— Exercise objective —
Each line of the listing that holds "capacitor" counts once; report how many there are, and nothing more.

— Given data —
··········

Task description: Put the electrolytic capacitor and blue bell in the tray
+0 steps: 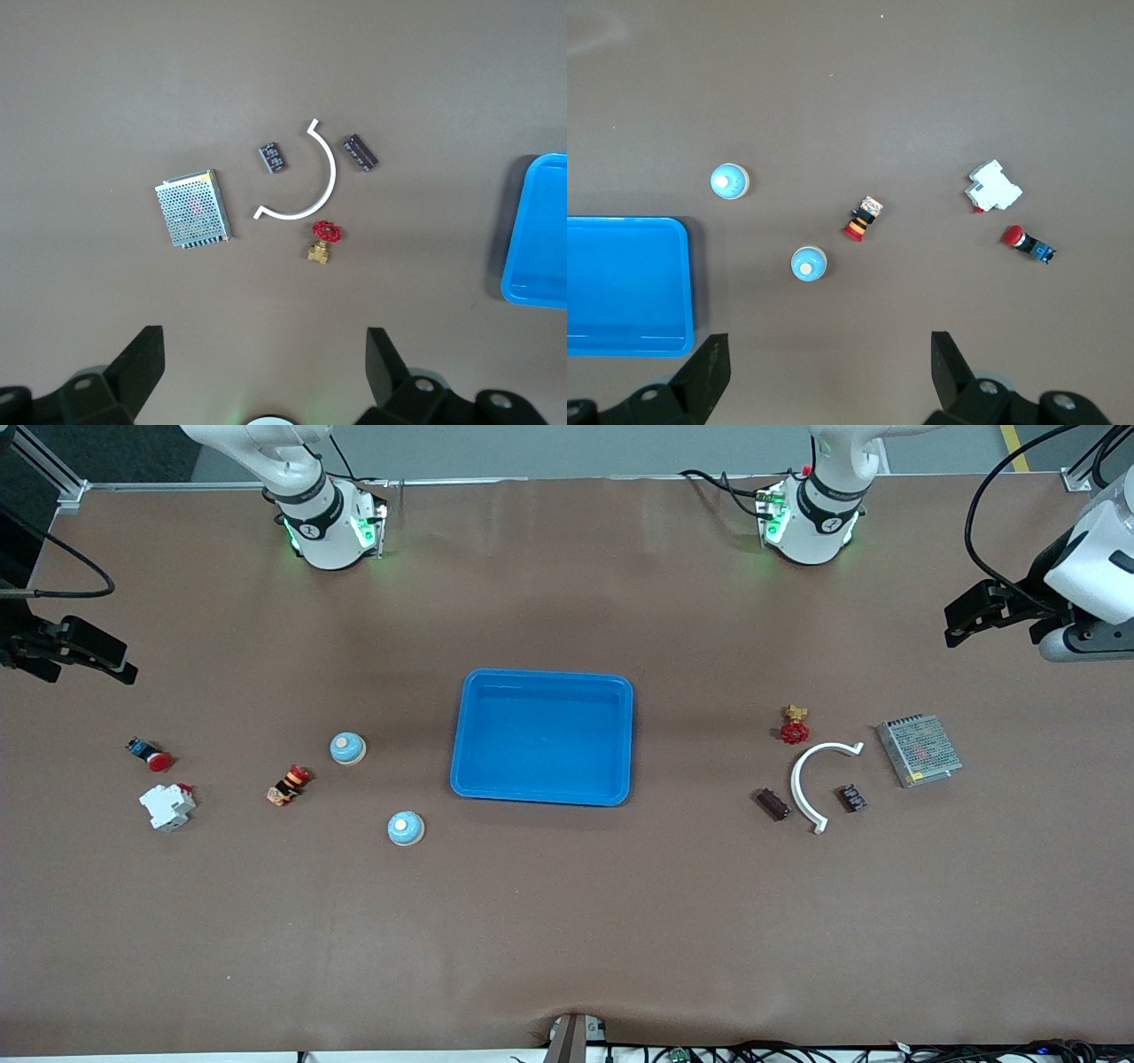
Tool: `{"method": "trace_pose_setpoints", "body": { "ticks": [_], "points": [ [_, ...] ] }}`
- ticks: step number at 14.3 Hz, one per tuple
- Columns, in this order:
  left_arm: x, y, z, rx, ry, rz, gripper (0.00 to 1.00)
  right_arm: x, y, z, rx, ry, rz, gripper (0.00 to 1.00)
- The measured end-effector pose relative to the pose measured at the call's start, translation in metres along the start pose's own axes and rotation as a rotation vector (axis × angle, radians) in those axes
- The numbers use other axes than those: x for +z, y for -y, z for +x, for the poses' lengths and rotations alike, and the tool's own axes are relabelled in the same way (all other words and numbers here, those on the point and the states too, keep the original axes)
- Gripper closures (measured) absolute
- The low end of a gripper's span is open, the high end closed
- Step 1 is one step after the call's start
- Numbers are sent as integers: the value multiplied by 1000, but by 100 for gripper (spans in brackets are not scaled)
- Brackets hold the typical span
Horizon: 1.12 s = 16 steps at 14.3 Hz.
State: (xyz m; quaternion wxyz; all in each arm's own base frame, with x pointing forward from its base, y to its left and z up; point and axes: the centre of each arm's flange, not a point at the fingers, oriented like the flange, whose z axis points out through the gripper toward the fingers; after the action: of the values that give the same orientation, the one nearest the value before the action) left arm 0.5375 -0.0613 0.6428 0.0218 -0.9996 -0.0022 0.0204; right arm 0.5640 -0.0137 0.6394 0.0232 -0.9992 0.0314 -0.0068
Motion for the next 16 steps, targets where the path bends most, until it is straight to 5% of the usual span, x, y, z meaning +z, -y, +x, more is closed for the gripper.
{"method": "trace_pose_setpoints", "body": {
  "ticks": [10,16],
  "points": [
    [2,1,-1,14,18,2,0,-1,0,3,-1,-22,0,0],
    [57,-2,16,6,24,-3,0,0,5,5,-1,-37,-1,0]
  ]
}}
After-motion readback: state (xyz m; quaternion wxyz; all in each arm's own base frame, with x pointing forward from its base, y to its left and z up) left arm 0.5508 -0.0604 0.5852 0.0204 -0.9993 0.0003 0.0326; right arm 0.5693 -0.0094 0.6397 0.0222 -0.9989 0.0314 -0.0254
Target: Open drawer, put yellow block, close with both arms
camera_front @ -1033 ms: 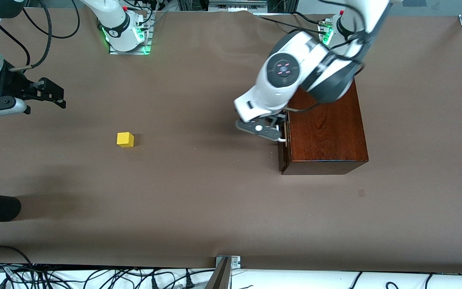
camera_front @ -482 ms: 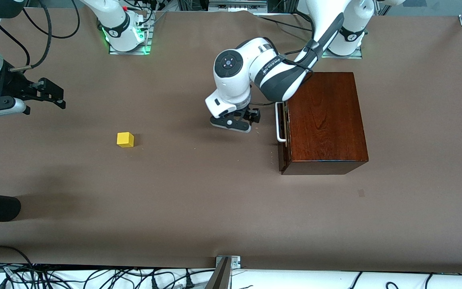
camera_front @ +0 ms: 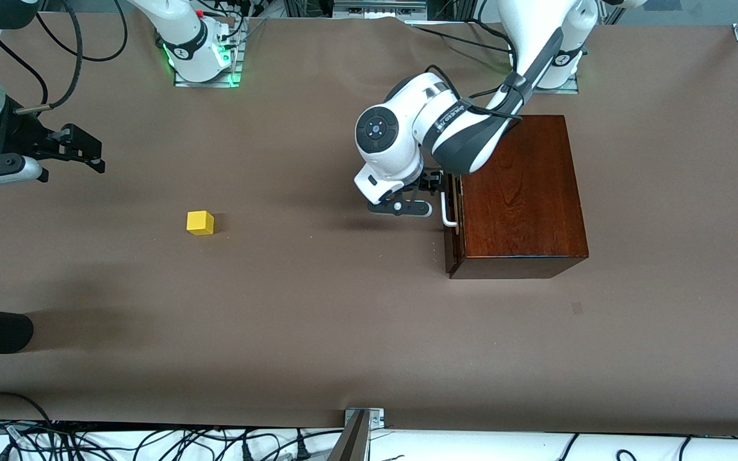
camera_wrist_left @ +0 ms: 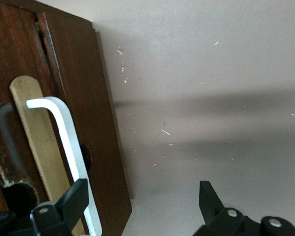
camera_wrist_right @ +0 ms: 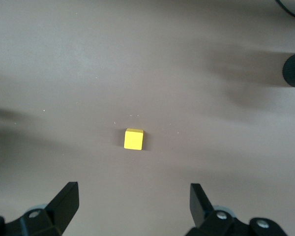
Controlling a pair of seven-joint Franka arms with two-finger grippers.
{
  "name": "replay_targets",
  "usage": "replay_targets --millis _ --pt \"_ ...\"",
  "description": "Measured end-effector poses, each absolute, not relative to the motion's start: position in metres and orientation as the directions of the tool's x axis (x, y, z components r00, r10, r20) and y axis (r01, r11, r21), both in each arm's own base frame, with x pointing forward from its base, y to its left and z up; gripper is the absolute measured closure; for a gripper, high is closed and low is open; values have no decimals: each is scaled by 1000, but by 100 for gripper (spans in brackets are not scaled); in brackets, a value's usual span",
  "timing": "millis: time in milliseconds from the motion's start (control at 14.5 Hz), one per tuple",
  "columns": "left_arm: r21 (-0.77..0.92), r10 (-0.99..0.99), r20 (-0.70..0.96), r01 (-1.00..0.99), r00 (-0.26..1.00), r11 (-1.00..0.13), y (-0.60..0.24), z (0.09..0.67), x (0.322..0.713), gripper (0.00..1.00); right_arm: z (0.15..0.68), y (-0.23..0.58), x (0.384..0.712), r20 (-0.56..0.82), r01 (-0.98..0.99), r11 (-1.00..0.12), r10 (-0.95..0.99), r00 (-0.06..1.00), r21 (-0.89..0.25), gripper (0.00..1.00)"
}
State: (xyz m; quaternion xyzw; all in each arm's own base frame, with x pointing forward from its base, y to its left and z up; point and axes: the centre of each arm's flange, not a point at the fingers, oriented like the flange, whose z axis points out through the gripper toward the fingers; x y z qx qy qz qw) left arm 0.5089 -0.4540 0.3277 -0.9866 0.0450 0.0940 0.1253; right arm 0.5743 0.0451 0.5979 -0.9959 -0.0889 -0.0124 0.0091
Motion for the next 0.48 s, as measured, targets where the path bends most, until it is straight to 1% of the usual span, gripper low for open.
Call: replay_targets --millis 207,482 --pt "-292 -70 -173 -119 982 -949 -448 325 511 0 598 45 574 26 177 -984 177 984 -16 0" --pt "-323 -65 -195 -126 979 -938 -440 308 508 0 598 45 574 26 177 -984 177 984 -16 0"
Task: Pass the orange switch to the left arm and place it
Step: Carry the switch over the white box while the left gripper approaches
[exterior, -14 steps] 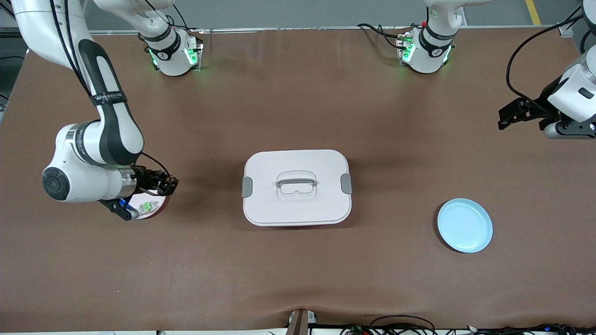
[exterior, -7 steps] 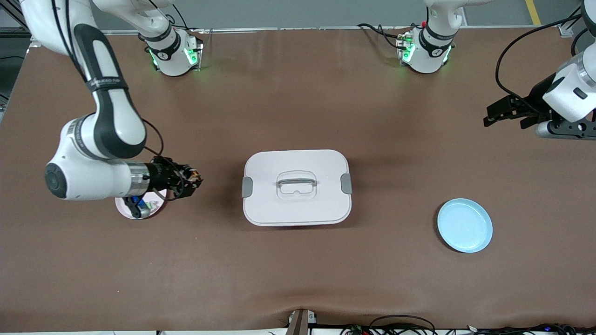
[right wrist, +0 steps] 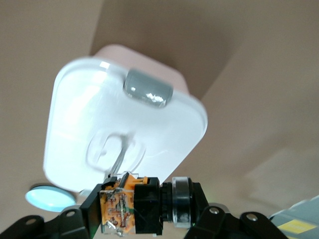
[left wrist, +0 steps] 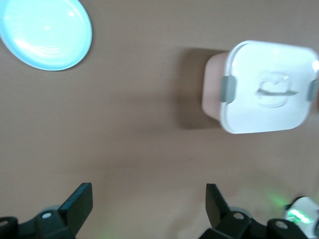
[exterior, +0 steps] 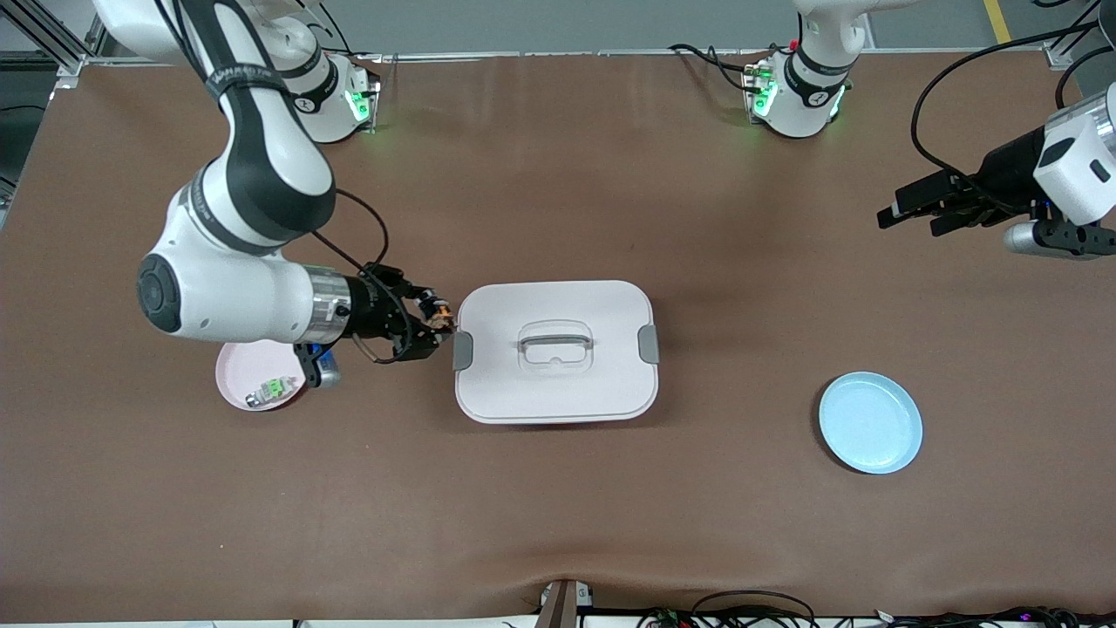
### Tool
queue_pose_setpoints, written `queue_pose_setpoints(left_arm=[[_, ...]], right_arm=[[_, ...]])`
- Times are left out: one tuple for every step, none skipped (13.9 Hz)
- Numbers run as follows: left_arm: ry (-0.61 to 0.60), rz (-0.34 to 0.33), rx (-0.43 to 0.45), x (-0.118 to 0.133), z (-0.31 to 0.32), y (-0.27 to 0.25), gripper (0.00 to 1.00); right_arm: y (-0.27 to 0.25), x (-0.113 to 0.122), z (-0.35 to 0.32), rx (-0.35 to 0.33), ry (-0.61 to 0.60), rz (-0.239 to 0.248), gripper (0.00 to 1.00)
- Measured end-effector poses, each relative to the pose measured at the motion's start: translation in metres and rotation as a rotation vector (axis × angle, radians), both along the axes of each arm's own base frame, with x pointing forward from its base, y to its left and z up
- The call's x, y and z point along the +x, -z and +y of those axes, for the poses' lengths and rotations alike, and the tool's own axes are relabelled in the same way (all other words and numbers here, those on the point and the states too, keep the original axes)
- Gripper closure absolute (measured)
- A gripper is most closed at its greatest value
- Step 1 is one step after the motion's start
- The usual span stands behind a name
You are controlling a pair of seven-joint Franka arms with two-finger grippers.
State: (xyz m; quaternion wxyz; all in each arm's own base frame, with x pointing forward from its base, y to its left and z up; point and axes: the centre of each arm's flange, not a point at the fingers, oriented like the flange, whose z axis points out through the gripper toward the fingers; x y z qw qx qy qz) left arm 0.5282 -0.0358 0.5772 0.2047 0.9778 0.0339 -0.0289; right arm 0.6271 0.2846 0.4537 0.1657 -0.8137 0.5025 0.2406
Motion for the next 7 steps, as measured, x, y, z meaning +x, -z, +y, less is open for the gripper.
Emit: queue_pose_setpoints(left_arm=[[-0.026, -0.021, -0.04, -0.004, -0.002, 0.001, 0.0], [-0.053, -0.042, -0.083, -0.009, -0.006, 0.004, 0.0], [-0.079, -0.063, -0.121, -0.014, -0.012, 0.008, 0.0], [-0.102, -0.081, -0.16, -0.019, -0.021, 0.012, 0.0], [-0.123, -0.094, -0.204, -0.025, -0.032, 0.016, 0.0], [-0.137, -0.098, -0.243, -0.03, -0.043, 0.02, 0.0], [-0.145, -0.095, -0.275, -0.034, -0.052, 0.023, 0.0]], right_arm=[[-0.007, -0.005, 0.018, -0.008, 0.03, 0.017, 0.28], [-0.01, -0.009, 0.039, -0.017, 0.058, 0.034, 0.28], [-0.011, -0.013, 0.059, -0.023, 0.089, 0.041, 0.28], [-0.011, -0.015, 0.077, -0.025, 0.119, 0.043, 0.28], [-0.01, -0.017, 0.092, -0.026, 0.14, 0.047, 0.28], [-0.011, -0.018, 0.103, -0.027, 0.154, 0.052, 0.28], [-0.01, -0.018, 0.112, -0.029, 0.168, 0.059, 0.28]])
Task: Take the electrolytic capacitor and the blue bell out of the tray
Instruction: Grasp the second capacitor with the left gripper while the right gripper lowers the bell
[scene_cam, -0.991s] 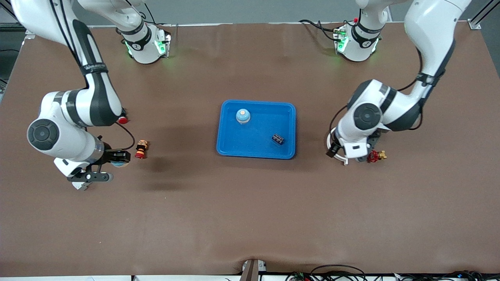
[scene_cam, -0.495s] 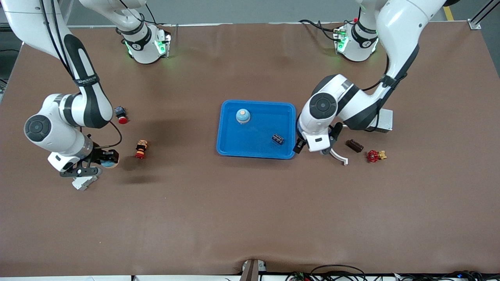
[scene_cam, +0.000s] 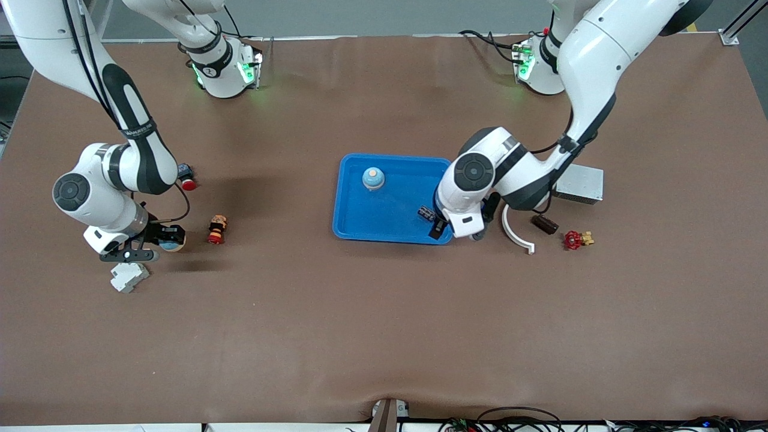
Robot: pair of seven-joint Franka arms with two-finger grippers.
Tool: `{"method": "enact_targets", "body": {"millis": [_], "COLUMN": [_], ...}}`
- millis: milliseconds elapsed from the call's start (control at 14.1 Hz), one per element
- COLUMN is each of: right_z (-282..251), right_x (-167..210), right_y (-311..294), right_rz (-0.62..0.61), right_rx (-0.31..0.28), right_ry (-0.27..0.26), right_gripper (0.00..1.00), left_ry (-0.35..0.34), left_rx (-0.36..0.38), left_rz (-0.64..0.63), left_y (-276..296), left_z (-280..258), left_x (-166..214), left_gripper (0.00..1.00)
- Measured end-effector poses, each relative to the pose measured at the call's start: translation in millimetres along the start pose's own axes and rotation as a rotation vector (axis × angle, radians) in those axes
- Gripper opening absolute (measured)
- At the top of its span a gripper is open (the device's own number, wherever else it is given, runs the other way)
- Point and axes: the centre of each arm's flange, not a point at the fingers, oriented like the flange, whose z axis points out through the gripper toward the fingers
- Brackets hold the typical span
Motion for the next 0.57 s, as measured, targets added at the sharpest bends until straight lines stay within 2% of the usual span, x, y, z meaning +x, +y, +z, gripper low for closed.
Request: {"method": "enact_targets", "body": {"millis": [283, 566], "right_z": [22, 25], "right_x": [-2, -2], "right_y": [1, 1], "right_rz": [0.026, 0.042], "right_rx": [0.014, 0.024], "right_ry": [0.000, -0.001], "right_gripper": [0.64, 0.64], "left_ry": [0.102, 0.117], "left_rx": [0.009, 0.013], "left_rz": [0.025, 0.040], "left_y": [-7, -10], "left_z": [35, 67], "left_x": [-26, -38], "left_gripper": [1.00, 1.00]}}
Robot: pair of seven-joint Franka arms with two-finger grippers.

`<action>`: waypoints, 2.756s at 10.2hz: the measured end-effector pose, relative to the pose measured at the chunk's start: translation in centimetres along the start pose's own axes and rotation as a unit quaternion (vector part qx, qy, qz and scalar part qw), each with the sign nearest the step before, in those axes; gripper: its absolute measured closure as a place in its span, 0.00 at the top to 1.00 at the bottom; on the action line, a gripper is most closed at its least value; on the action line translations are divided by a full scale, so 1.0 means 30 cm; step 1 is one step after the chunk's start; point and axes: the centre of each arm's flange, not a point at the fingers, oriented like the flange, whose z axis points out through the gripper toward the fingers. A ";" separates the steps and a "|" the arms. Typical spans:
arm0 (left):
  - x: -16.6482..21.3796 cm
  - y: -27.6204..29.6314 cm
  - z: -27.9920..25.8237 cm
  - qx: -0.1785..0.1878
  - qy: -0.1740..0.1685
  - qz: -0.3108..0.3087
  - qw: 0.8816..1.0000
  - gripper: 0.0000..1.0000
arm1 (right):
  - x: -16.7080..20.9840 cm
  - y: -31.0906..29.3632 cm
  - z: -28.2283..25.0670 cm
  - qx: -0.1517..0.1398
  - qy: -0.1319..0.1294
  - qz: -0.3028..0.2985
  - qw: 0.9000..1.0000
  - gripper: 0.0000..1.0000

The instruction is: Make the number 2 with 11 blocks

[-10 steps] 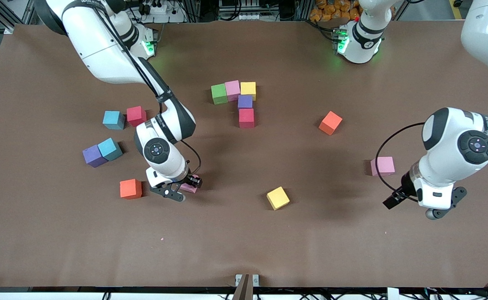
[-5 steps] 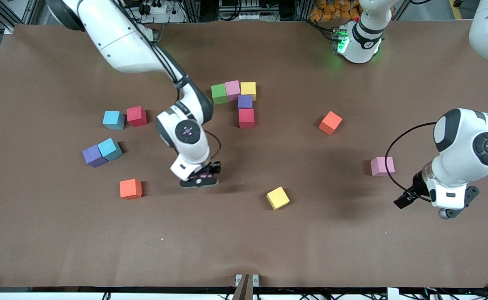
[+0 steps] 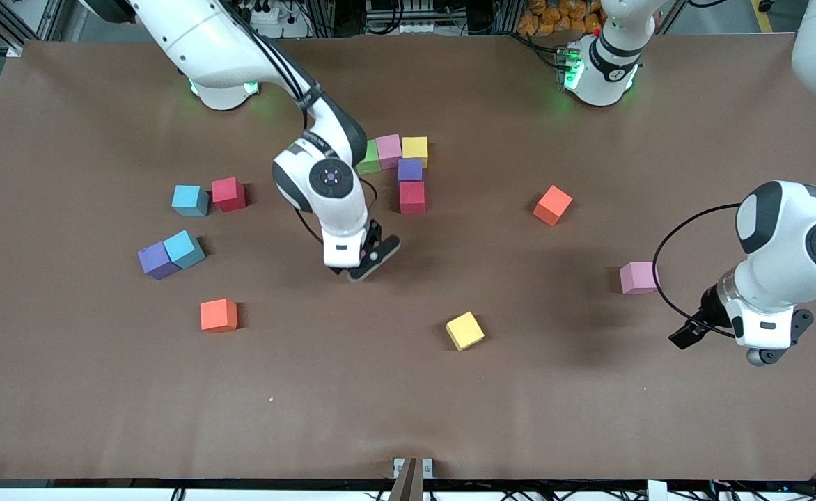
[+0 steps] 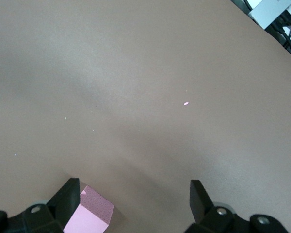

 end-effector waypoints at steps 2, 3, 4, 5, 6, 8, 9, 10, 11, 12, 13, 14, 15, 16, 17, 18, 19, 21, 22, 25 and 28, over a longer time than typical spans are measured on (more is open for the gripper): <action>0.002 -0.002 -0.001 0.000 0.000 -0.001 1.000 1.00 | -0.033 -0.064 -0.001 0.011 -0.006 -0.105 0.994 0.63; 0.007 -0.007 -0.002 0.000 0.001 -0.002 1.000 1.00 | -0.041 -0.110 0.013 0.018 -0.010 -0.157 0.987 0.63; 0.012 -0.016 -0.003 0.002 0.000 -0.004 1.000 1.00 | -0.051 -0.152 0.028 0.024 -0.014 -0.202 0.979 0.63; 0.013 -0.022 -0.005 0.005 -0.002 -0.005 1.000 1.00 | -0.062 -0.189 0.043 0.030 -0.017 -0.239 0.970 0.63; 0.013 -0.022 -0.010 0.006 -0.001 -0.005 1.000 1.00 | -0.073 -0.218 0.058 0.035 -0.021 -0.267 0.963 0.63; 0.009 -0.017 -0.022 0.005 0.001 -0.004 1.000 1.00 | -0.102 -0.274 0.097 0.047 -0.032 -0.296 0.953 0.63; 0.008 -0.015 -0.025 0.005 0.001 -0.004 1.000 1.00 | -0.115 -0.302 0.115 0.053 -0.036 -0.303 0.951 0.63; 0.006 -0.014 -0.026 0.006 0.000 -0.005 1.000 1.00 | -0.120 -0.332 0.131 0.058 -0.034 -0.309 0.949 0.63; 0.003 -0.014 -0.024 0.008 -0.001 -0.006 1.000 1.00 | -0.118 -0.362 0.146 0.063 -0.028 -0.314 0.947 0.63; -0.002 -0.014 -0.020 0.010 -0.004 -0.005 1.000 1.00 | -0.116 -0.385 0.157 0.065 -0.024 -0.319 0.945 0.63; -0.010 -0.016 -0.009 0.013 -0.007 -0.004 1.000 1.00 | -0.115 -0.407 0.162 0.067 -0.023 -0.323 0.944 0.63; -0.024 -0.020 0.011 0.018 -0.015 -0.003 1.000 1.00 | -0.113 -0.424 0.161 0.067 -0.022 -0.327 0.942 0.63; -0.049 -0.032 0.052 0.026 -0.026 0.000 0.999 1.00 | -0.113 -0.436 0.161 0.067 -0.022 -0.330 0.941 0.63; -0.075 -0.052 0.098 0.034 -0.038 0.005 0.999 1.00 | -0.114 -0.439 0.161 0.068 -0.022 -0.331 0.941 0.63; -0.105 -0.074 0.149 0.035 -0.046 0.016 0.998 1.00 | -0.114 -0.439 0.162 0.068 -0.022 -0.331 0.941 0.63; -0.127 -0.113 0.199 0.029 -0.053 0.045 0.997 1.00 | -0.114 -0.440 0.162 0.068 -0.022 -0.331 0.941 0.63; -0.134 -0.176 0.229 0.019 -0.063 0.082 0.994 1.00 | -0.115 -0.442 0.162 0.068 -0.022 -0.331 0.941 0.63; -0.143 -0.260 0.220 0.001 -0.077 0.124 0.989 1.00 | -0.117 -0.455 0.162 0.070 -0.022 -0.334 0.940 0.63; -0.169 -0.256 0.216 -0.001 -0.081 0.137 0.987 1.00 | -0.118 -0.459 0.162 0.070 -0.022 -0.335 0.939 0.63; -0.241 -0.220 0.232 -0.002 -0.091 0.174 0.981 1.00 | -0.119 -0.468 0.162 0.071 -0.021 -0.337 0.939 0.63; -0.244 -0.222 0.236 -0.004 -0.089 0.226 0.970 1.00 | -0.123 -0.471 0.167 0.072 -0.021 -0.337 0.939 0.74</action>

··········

— Task output —
3